Reading the Force-Directed Graph example, I find it hard to understand, when the simulation starts.
According to the the API, "The simulator starts automatically". So that would be here:
var simulation = d3.forceSimulation()
.force("link", d3.forceLink().id(function(d) { return d.id; }))
.force("charge", d3.forceManyBody())
.force("center", d3.forceCenter());
Hmmm, without nodes, there wont be much to simulate. Continue reading the code, I assume, it might happen here:
simulation
.nodes(graph.nodes)
.on("tick", ticked);
Now it has nodes and can work. But it still has no links. Hmmm. So does it run considering the other forces? Well, Javascript is singlethreaded, so the time callback cannot execute anyway. So presumably it the timer fires, but the callback will be run after this function, or more exactly, after the XmlHttpRequest callback is handled. Lots of pondering. Continue reading
simulation.force("link")
.links(graph.links);
I assume that now the simulation has all arguments and can run considering the link forces. Which in fact is correct. Anyway, I find the API a bit confusing in this point (otherwise the new force API is absolutely ingenious!).

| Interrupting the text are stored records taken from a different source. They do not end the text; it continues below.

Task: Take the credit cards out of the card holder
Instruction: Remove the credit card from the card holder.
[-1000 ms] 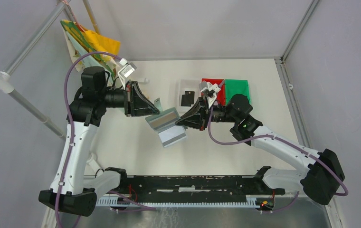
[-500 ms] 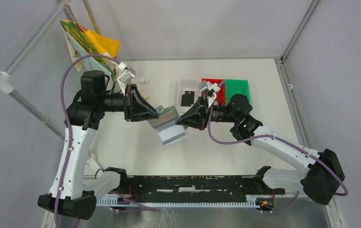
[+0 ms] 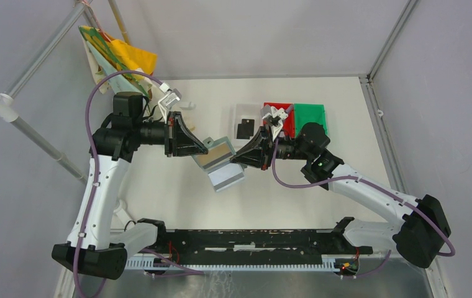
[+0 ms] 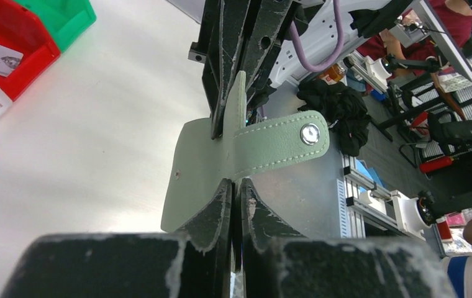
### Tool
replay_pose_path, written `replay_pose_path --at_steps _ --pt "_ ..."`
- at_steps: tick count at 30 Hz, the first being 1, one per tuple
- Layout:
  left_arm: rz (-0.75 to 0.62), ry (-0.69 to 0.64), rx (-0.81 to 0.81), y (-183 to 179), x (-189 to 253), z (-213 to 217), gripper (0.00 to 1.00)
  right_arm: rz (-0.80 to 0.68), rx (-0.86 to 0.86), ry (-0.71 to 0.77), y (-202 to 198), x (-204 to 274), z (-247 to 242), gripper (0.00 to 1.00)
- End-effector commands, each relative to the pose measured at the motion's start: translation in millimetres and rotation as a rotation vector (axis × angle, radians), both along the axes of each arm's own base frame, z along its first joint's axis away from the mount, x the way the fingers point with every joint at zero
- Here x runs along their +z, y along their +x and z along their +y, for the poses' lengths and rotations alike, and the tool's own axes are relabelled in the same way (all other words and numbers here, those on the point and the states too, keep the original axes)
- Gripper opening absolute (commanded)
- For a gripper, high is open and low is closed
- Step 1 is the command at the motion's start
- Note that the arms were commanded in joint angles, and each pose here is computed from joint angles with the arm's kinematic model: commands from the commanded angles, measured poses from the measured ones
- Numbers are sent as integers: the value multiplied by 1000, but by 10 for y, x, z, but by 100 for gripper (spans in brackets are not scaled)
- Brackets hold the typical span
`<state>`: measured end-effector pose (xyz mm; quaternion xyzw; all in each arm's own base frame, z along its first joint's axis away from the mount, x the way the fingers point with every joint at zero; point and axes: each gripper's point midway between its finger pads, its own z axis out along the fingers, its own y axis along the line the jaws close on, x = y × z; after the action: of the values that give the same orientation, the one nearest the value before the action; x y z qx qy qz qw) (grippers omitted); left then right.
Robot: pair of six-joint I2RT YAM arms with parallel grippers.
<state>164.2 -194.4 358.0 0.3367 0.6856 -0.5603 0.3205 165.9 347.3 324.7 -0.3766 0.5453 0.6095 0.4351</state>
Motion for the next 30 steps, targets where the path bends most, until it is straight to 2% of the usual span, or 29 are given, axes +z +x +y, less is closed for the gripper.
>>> replay_pose_path --at_steps 1,4,12,15,18,22,25,28,30 --pt "15 -62 -77 -158 142 -21 14 -135 -8 146 -69 538 -72 0" --pt "29 -75 -93 -184 165 -24 22 -134 -8 146 -65 539 -68 0" --pt "52 -64 -76 -126 166 -29 24 -142 0 154 -94 553 -67 0" --pt "39 -65 -74 -125 214 -28 35 -148 3 148 -101 539 -60 0" --pt "21 -44 -29 -68 202 -23 37 -152 4 152 -108 555 -57 0" --pt "11 -30 52 46 176 -21 34 -157 7 160 -121 599 -49 0" --pt "2 -35 73 69 186 -21 26 -162 8 164 -132 625 -48 0" --pt "1 -35 78 66 176 -19 13 -161 7 168 -138 644 -46 0" --pt "-7 -33 81 54 165 -14 10 -163 8 172 -146 659 -38 0"
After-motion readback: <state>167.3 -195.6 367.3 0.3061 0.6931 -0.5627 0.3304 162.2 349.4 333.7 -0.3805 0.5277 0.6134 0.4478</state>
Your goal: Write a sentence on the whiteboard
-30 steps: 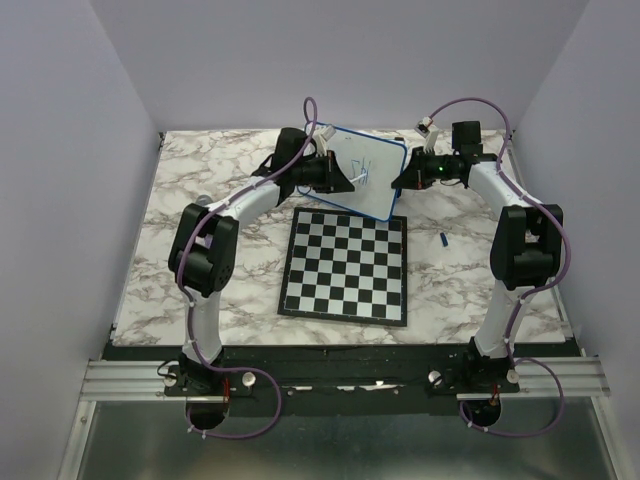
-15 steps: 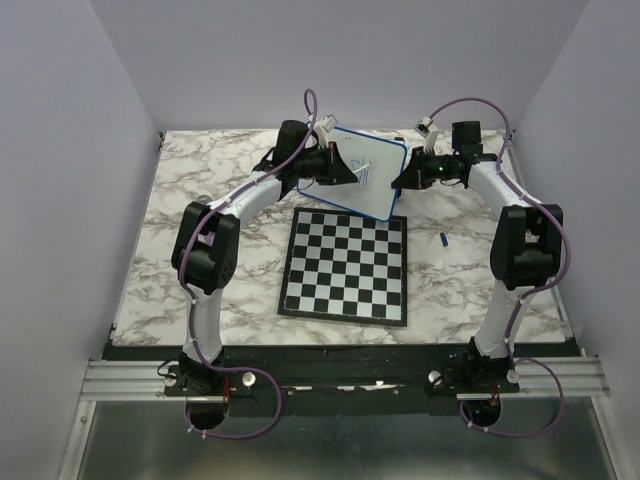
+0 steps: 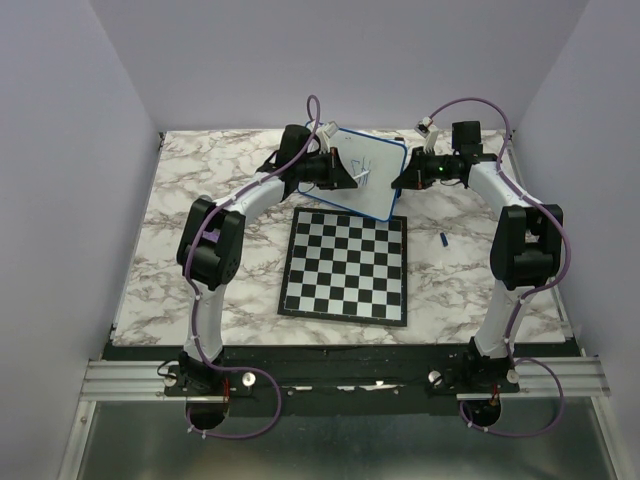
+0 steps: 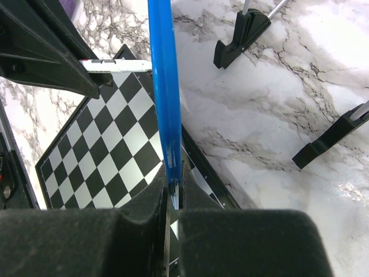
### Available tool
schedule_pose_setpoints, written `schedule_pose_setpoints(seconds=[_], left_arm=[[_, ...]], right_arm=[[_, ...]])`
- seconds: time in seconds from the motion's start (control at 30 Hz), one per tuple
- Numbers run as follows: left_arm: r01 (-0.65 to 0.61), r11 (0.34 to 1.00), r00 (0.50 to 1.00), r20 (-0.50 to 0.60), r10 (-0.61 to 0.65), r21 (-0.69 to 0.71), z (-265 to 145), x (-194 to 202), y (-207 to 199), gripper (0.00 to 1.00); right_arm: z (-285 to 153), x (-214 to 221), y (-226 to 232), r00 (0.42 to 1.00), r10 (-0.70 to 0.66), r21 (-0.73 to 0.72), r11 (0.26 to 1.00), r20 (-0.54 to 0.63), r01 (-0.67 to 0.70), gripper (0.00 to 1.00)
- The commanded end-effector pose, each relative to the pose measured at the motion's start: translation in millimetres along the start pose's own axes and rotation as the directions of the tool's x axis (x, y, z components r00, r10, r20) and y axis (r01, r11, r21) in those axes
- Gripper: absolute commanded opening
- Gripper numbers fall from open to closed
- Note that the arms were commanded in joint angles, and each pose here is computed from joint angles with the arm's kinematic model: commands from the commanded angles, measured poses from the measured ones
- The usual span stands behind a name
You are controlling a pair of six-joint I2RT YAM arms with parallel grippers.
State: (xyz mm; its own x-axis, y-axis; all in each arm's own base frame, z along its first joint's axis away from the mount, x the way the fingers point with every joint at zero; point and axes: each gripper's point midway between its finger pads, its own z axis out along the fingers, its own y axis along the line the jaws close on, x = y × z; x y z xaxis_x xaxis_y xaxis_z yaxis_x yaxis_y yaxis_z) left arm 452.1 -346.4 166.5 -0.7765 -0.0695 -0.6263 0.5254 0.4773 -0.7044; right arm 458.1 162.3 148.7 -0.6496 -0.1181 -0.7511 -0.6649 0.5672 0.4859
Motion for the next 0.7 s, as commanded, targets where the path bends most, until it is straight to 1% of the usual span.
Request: schedule_pose_setpoints(seconds=[0.0, 0.13, 0.2, 0.67], left_arm=[[-0.001, 1.000, 1.000, -0.022, 0.001, 0.019, 3.2, 4.2, -1.3, 0.00], [-0.009, 1.000, 1.000, -0.026, 0.009, 0.018, 2.9, 6.2, -0.3, 0.00], [0.007, 1.000, 0.999, -0.045, -0.006, 0.011, 1.6, 12.7, 1.8, 0.00], [0.023, 1.000, 0.996, -0.092, -0.022, 0.009, -4.6, 37.6, 7.4, 0.00]], right_arm=[[-1.1, -11.8, 12.8, 0.999, -0.043, -0.043, 0.998, 0.017, 0.043, 0.00], [-1.7, -11.5, 11.0, 0.999, -0.040, -0.039, 0.998, 0.017, 0.041, 0.00], [-1.2, -11.4, 11.5, 0.999, -0.041, -0.040, 0.998, 0.017, 0.041, 0.00], [-1.6, -12.2, 12.2, 0.999, -0.042, -0.042, 0.998, 0.019, 0.042, 0.00]])
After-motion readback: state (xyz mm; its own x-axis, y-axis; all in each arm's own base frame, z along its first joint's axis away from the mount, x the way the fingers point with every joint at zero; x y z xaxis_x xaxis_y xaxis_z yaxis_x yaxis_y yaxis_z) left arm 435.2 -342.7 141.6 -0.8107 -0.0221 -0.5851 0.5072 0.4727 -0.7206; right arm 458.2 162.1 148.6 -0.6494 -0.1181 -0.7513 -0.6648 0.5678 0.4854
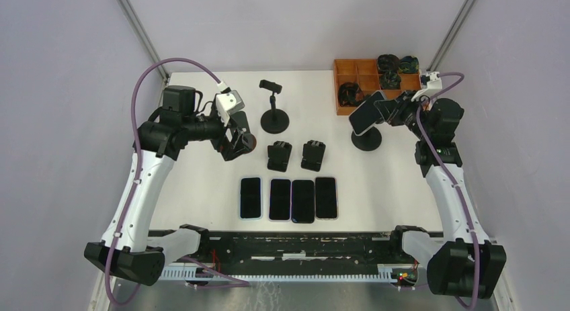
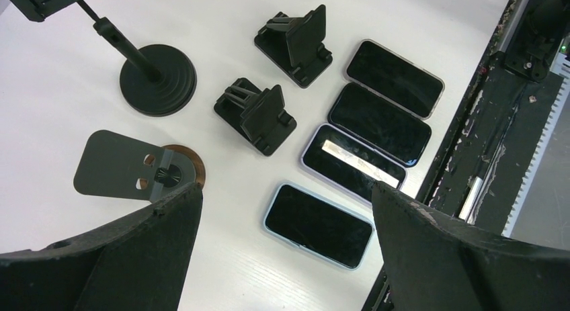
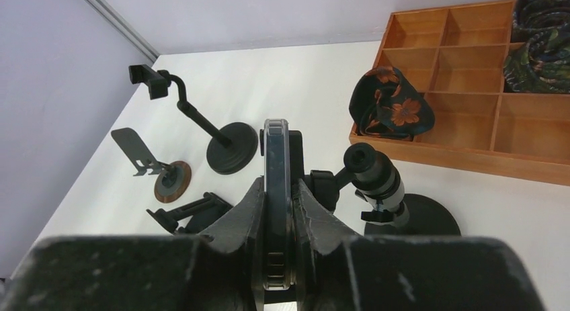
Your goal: Remove the phone from the phone stand
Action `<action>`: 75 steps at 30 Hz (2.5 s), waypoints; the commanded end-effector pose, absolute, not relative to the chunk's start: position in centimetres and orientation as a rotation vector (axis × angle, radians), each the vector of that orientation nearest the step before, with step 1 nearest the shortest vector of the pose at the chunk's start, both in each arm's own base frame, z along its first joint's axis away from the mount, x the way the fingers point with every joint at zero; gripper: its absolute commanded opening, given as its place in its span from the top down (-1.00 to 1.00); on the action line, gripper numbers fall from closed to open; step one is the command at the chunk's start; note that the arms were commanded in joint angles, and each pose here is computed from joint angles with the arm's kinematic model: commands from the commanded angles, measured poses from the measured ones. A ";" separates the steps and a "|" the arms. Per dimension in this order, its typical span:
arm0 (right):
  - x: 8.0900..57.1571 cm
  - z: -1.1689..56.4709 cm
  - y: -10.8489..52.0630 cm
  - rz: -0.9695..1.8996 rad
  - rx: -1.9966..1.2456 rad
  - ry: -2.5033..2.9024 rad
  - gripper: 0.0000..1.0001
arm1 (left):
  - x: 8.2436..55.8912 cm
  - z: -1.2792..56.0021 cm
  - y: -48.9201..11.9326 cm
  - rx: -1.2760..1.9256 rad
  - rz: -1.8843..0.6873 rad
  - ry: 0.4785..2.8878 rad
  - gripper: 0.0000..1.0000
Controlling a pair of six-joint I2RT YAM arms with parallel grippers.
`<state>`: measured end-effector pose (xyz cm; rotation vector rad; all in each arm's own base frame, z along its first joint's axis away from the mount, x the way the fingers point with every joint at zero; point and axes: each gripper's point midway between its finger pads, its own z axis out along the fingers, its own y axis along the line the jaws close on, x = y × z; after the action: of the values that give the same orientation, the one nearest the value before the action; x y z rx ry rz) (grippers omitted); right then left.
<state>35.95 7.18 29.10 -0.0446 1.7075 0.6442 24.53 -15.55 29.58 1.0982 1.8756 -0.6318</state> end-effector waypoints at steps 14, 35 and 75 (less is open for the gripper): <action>33.3 48.4 10.8 0.977 -0.125 1.333 1.00 | 23.4 32.0 -17.8 1.136 -0.814 1.754 -1.00; 23.7 55.3 25.2 1.610 -0.431 1.174 1.00 | 23.9 36.2 -20.9 1.091 -1.000 1.458 -1.00; 17.4 48.2 36.8 1.850 -0.770 1.246 0.39 | 15.6 34.0 -20.8 1.413 -1.194 1.297 0.96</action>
<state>18.20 38.18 45.65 -0.6898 1.4101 1.9328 17.42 -20.89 31.81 1.3387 1.4535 -1.2313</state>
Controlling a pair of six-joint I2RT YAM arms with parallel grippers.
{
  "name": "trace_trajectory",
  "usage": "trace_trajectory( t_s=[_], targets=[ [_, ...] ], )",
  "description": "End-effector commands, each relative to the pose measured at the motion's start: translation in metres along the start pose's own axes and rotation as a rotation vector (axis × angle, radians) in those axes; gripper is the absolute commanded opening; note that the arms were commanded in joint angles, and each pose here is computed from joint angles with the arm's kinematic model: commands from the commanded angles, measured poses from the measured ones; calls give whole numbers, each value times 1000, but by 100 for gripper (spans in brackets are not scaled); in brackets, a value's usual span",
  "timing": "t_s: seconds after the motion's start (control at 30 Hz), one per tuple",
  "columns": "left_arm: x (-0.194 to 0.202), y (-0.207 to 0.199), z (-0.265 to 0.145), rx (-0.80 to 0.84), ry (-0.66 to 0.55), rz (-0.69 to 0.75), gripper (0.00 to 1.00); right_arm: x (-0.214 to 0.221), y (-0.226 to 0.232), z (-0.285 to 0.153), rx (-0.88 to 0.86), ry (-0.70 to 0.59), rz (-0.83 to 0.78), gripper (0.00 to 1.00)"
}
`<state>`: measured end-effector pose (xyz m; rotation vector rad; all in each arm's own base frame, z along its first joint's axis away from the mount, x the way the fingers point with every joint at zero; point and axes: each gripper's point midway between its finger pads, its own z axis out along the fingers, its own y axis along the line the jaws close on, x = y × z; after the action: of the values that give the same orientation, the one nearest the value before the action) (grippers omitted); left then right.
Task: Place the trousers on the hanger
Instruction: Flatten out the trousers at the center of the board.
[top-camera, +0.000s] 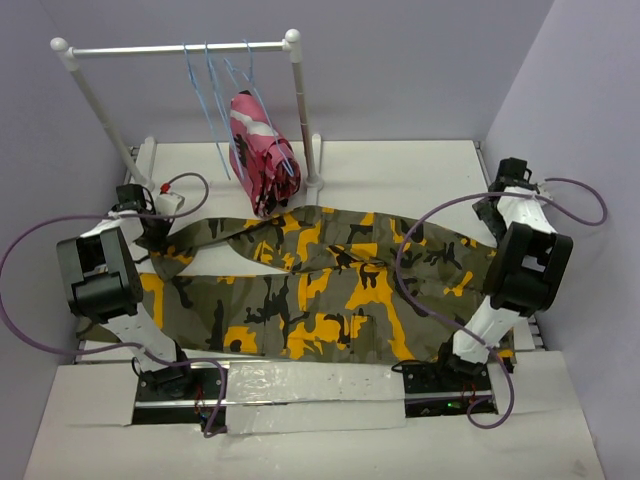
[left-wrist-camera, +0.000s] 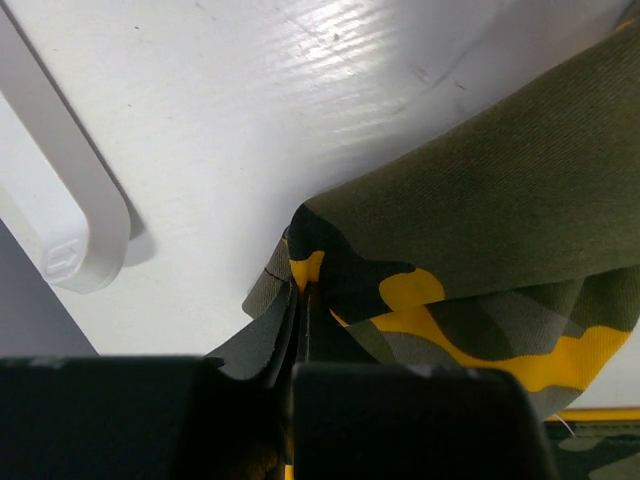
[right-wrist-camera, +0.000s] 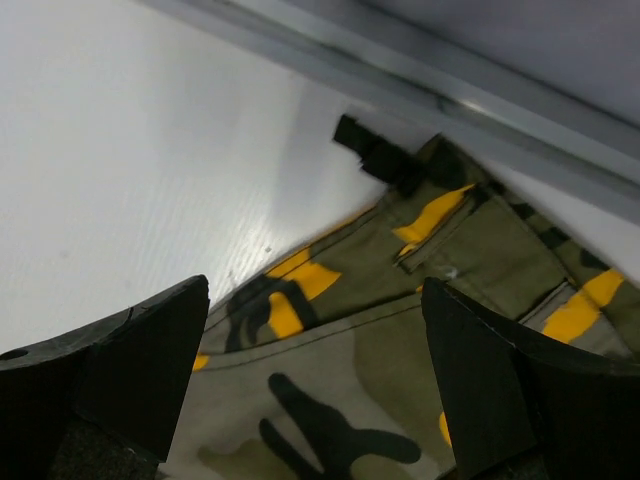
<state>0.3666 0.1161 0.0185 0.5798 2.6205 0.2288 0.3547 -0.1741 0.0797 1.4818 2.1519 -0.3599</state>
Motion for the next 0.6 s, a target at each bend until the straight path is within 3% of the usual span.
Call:
trace_trajectory(
  t_s=[0.0, 0.13, 0.33, 0.43, 0.47, 0.57],
  targets=[
    [4, 9, -2, -28, 40, -27, 0, 7, -11, 30, 91, 58, 0, 94],
    [5, 5, -7, -13, 47, -50, 0, 13, -8, 61, 151, 127, -69, 90],
    [3, 7, -8, -10, 66, -79, 0, 23, -9, 69, 139, 151, -82, 73],
    [2, 7, -9, -2, 69, -113, 0, 22, -9, 67, 132, 148, -82, 57],
    [1, 5, -10, 7, 67, -126, 0, 22, -8, 65, 116, 148, -86, 48],
    [-3, 7, -14, 0, 59, -145, 0, 25, -3, 59, 50, 152, -95, 5]
  ],
)
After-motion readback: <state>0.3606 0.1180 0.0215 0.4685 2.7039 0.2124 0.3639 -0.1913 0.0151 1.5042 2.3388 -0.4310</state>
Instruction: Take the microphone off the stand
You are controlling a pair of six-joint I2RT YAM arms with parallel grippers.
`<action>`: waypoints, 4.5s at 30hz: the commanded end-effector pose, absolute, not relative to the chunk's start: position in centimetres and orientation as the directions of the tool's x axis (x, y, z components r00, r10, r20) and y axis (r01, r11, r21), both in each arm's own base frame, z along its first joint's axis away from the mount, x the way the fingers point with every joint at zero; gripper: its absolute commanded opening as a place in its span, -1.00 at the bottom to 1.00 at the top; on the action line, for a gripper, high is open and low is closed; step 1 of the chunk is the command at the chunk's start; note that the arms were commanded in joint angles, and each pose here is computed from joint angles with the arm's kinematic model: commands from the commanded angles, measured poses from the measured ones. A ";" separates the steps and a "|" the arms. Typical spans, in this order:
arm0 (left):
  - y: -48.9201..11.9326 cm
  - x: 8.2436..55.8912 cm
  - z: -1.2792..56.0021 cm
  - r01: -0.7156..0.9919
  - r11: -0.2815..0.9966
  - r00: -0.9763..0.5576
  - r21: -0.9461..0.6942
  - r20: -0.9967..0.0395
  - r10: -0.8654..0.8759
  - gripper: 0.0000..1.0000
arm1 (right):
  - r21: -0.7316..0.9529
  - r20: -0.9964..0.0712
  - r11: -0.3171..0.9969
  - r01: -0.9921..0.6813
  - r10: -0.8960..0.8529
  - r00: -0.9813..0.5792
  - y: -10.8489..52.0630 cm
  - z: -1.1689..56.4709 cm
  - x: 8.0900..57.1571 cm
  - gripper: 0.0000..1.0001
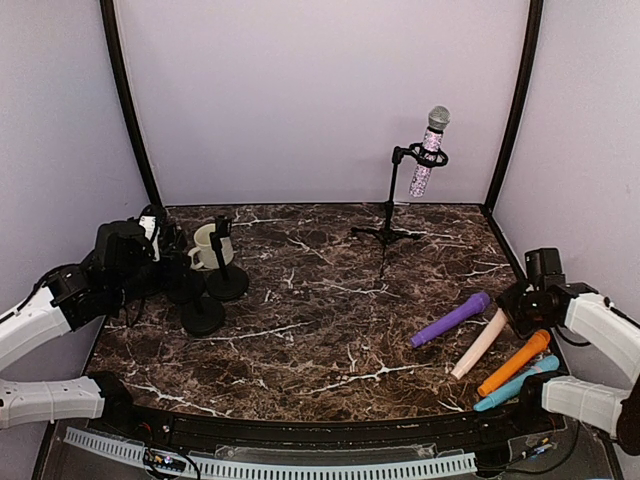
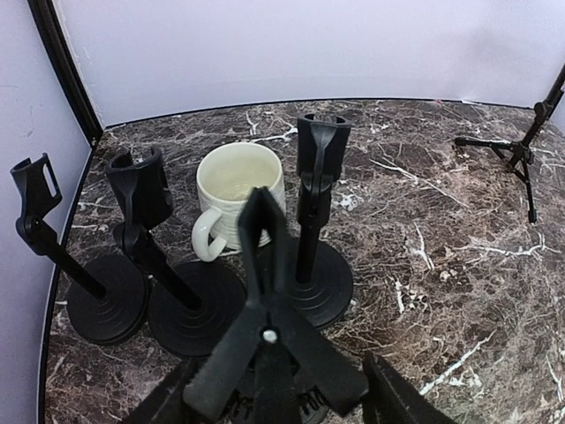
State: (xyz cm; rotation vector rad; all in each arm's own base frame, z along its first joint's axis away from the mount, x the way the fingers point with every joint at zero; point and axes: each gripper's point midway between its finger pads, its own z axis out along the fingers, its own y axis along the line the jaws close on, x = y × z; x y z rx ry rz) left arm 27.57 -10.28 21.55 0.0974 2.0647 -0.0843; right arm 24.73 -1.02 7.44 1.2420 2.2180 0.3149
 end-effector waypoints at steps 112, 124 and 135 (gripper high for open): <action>-11.0 30.2 33.0 0.306 0.949 -0.262 -0.079 -0.965 0.004 0.63 | 0.067 -0.996 0.913 -0.403 0.085 0.028 29.2 32.0 47.3 -1.00; -14.9 29.2 33.9 0.537 0.843 -0.223 -0.026 -0.968 0.112 0.59 | 0.029 -0.999 0.902 -0.431 0.038 0.013 33.4 32.1 39.6 -1.00; -18.1 28.0 35.3 0.648 0.762 -0.167 -0.025 -0.980 0.109 0.50 | -0.006 -1.000 0.894 -0.449 -0.016 -0.018 34.1 31.3 33.1 -1.00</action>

Debugging reveals, that force.initialize() is called 3 times, computing
nodeById = map$1(nodes, id),
twice, unnecessarily. So maybe it makes sense to have an API method alike
simulation.start(nodes, links)
or more abstract (or precise)
simulation.start(all parameters required to run the configured simulation)
? For me that would have been clearer. Most functions would fall into category configure while start, restart, stop would be category run.